Ask Me Their Name is a new nonprofit emotional support program that aims to repair that healing process. It’s a program created by Roberts Park Church and the Garden Community Church. The goal is to encourage Hoosiers to say the names of their loved ones, and open up to their fellow neighbors about their loss.

Reverend Pastor Andrew Scanlan-Holmes of Roberts Park Church says Ask Me Their Name tries to address something he calls “unresolved grief.”

“Ask Me Their Name is a new nonprofit that is looking to provide awareness to a very concerning and growing problem which is called unresolved grief or complicated grief,” Pastor Andrew explains, “it’s when people have not been able to fulfill the grieving process particularly through the last eighteen months or so through COVID.”

Pandemic restrictions affected nearly every aspect of life, especially during the spring and summer of 2020, before vaccines became widely available and more information became clear.

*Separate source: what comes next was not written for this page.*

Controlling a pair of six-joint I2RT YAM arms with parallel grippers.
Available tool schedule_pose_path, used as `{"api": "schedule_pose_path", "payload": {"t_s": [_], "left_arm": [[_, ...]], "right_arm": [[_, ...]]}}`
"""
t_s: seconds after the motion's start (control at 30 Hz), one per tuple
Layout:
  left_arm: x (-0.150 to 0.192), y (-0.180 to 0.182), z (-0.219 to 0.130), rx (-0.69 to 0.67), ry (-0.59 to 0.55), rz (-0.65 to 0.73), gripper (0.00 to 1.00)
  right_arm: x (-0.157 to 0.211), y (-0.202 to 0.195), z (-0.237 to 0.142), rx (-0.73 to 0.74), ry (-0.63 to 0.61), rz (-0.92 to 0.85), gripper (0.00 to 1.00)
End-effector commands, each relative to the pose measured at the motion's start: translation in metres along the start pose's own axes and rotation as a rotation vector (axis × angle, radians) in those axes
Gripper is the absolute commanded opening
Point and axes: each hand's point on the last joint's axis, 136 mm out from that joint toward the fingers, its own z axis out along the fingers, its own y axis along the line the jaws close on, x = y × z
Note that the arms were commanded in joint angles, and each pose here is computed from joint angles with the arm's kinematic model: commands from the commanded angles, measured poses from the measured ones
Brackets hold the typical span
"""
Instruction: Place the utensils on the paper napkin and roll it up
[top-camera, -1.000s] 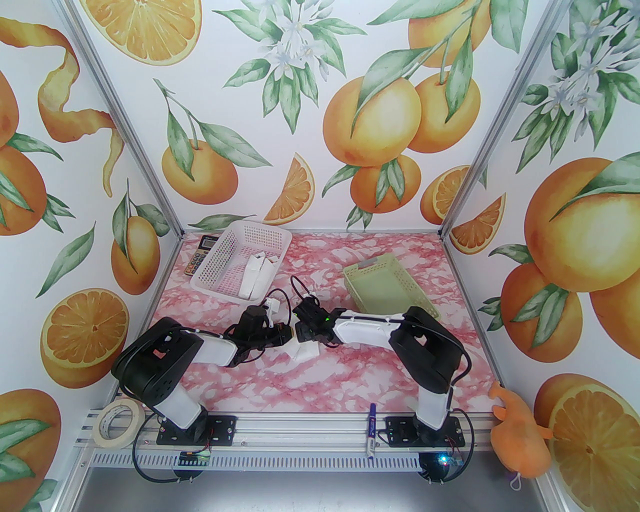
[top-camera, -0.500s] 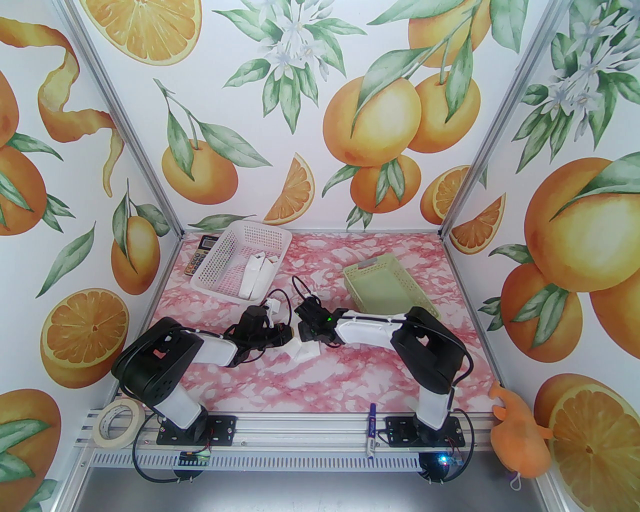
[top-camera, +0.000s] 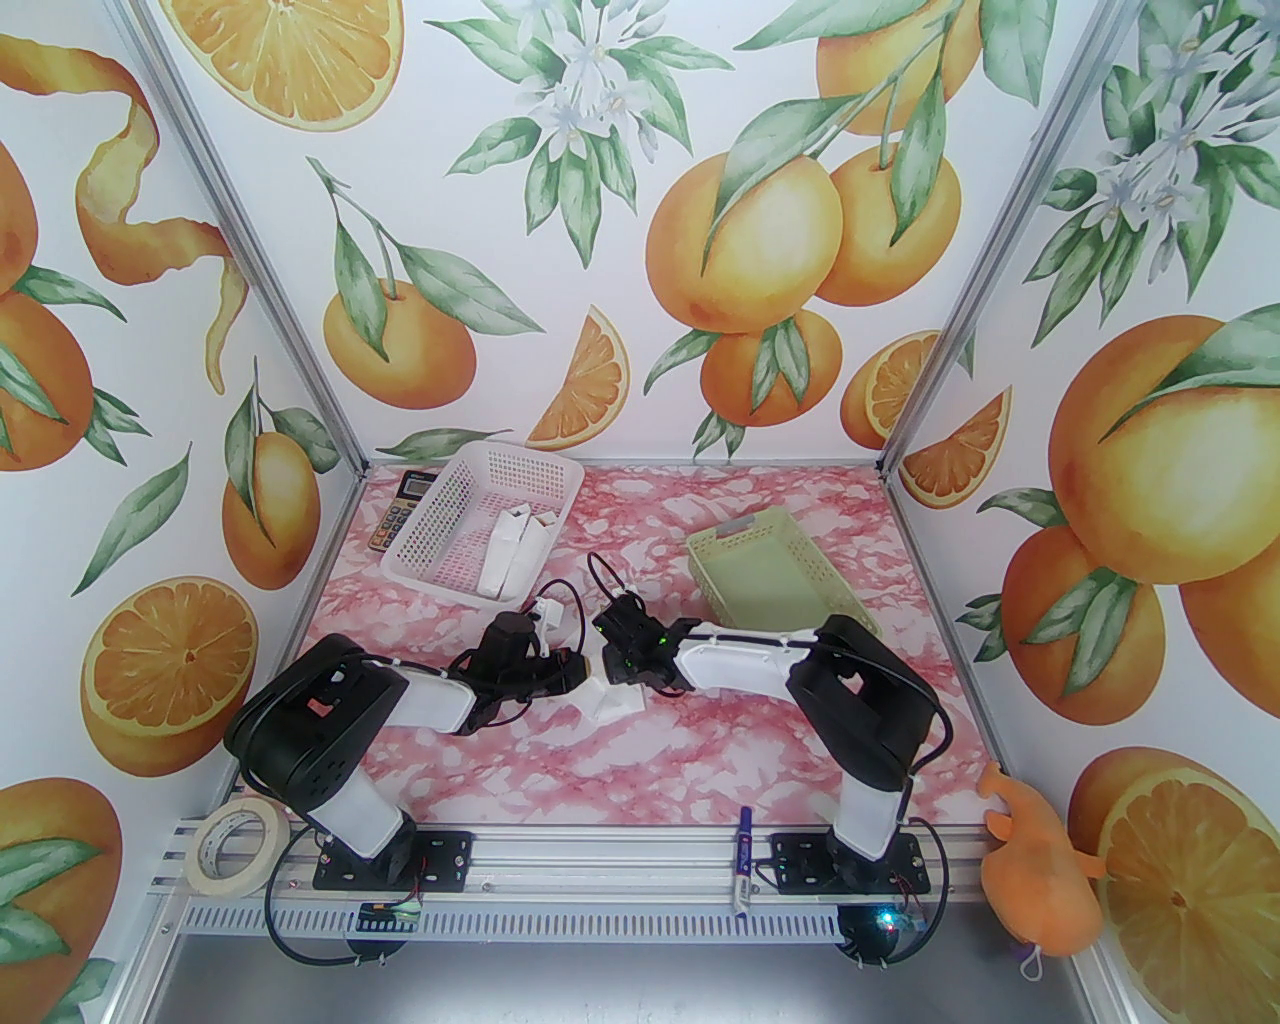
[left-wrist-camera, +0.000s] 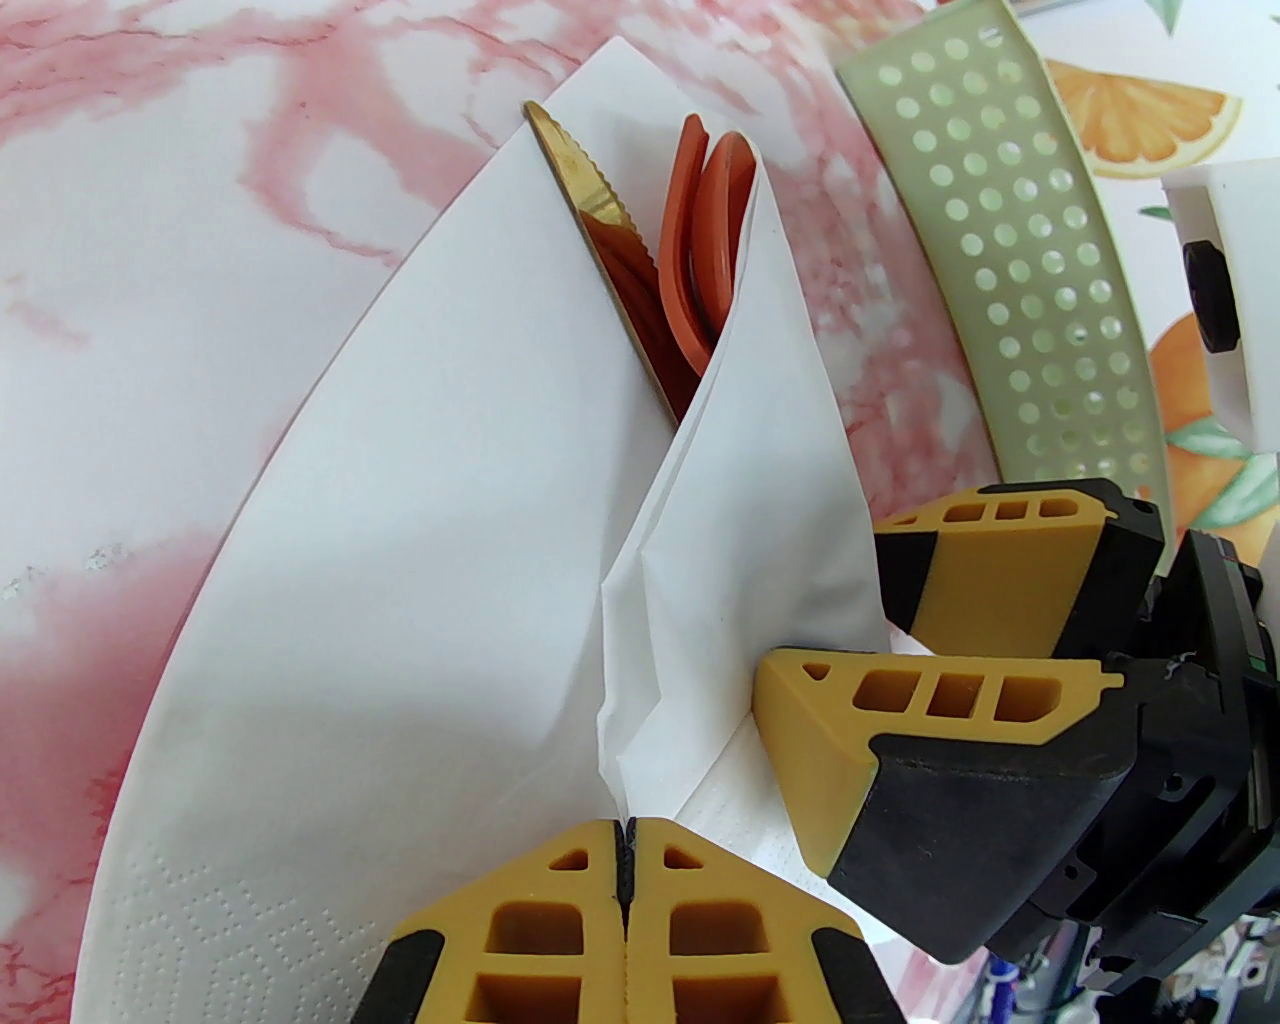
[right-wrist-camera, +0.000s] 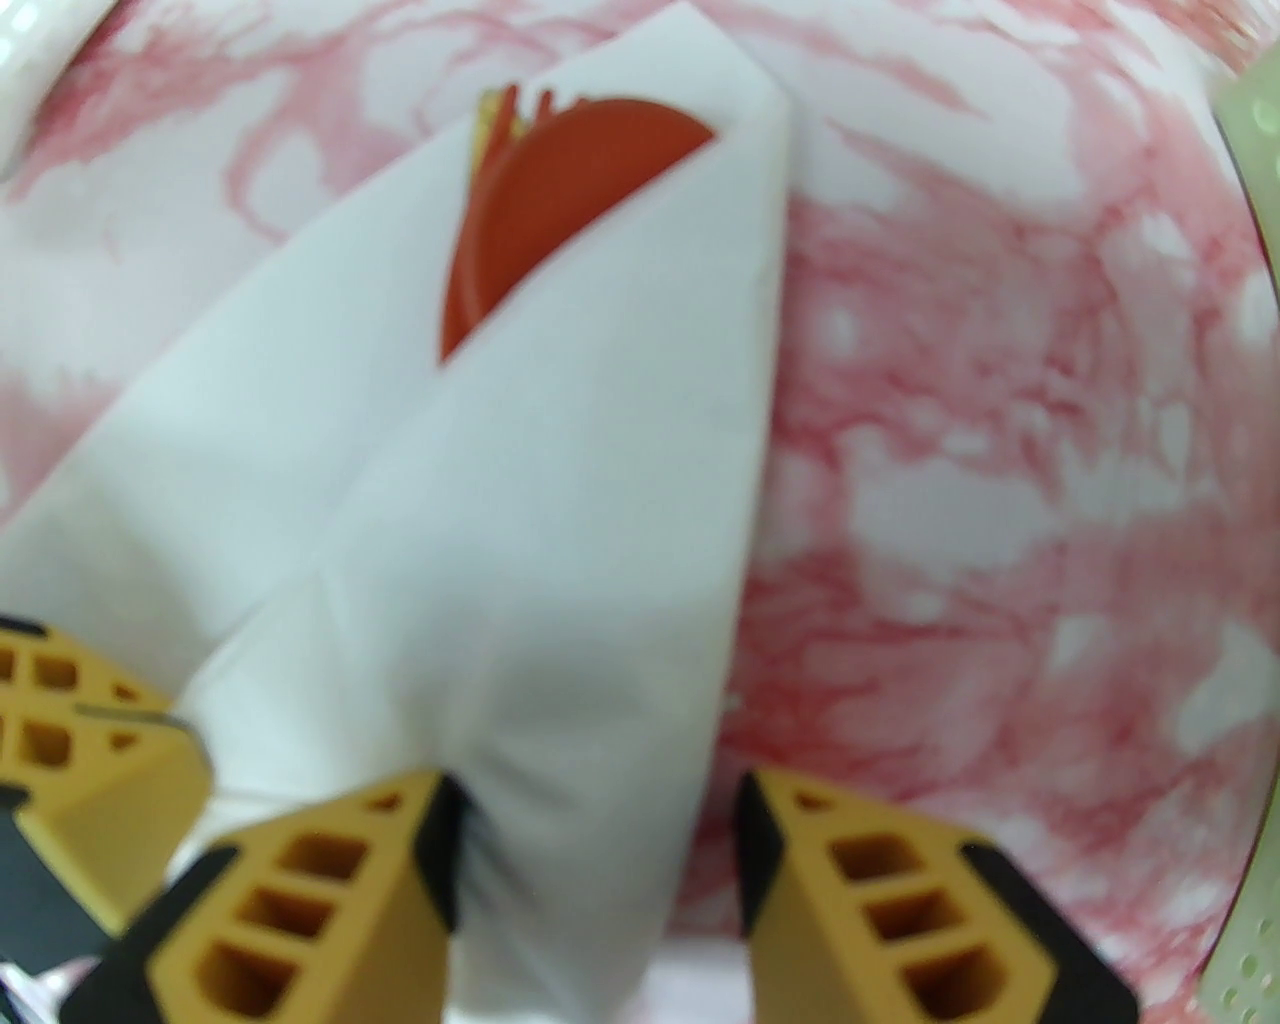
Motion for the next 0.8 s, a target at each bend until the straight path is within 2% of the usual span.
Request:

This affected funeral services as well.

It’s something Pastor Andrew remembers clearly.

“I officiated a number of funerals that were just me, the casket, the funeral director and a camera,” Pastor Andrew continues, “the family were not present and therefore those within the family weren’t able to access the full opportunity to grieve in that way.”

As positive cases of COVID-19 continue to rise across the Hoosier State, combined with the threat of evolving variants, many Hoosiers will continue to lose people they love to COVID. That’s why the Ask Me Their Name program offers Hoosiers emotional support resources.

Pastor Andrew says it’s a way for people to open up and give them the ability to heal from their emotional wounds.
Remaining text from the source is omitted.